**Work instructions:**
Looking at the data that follows, count the lines containing the word "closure" and write down only that count.

═══ Provided data

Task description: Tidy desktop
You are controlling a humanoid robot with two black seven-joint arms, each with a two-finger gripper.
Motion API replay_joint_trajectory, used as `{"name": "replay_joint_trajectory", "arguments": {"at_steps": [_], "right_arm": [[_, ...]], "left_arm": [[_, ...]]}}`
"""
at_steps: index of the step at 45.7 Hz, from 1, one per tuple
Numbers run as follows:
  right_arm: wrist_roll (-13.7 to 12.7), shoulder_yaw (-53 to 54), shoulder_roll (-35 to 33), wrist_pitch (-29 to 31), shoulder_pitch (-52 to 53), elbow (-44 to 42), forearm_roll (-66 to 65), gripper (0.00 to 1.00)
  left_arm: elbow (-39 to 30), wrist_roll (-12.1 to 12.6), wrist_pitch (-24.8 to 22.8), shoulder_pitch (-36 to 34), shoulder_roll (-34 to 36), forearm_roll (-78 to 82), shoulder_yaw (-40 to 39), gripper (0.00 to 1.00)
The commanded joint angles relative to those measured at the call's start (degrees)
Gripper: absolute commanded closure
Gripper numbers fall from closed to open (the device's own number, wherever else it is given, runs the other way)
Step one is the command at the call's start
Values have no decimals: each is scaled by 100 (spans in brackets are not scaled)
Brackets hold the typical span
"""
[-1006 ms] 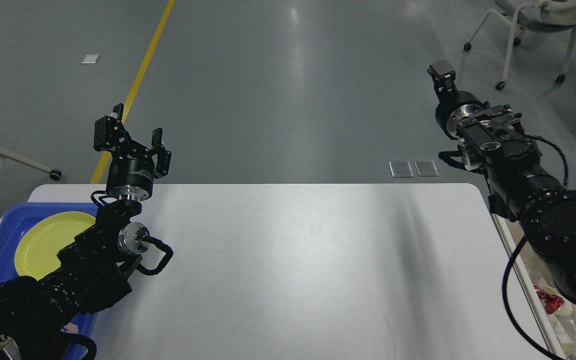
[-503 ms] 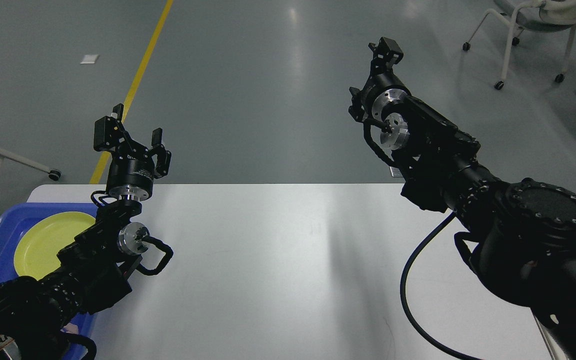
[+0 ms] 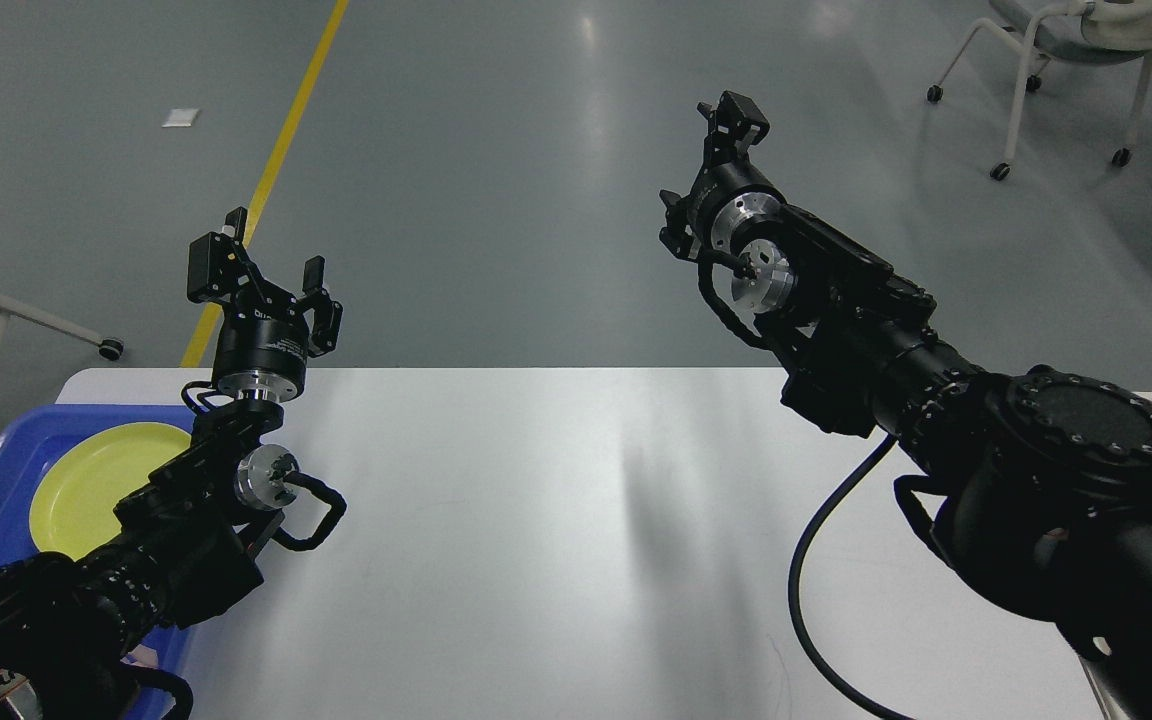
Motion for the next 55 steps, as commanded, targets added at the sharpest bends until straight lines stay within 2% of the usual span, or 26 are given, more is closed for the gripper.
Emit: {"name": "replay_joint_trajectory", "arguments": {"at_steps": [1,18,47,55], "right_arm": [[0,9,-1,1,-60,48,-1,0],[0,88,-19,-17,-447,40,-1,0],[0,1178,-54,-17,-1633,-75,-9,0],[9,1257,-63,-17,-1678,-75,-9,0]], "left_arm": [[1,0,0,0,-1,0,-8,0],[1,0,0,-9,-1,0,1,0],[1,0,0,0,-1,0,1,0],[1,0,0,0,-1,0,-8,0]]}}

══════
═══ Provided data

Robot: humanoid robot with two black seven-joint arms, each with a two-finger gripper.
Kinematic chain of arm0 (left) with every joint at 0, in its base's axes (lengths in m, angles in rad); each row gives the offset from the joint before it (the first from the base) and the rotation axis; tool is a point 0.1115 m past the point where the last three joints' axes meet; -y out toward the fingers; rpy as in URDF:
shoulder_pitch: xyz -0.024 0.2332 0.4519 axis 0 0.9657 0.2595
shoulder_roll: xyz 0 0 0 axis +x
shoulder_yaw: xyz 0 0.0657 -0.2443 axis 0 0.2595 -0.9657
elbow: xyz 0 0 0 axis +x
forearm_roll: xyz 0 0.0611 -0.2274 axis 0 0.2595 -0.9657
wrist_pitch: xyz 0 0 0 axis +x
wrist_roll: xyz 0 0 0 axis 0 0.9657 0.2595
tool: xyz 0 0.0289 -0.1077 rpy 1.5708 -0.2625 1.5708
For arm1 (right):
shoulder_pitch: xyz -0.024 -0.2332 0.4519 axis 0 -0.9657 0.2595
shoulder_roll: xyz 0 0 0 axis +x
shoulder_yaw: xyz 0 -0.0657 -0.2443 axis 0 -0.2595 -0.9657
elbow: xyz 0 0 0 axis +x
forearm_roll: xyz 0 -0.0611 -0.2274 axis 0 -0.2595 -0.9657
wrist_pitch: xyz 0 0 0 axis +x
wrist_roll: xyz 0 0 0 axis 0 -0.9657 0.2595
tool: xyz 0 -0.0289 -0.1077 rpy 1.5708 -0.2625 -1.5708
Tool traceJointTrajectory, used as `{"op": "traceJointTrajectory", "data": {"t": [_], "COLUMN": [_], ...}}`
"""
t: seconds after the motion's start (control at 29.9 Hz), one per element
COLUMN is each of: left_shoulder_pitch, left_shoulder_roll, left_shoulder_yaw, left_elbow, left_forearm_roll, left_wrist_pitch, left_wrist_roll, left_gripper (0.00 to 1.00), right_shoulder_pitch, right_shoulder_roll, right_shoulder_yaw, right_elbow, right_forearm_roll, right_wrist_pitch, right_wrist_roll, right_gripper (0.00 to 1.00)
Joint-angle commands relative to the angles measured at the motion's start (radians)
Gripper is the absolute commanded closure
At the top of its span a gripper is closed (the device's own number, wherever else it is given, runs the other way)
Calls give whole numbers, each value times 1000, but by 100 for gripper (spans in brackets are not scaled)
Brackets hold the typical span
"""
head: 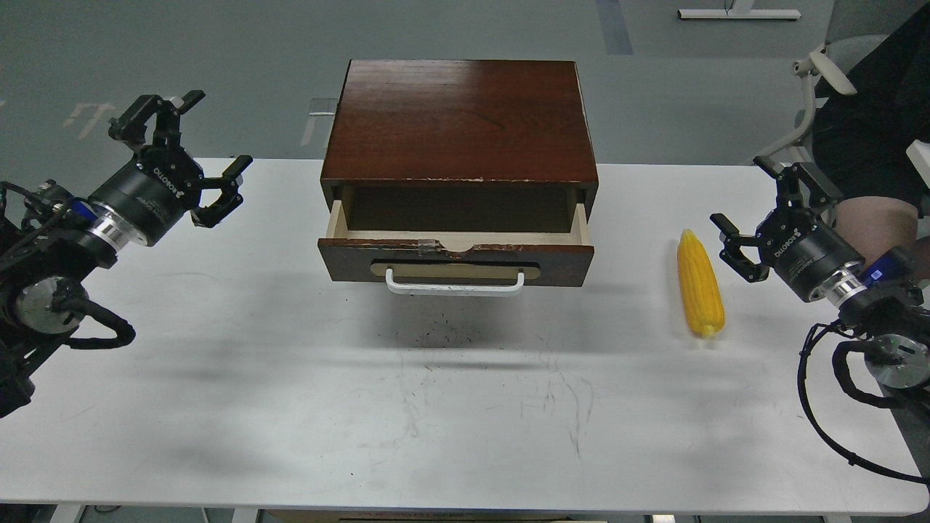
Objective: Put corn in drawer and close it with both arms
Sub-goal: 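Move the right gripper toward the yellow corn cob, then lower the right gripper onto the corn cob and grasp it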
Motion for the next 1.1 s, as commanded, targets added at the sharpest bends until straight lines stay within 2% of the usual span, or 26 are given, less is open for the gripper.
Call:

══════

**Your solution:**
2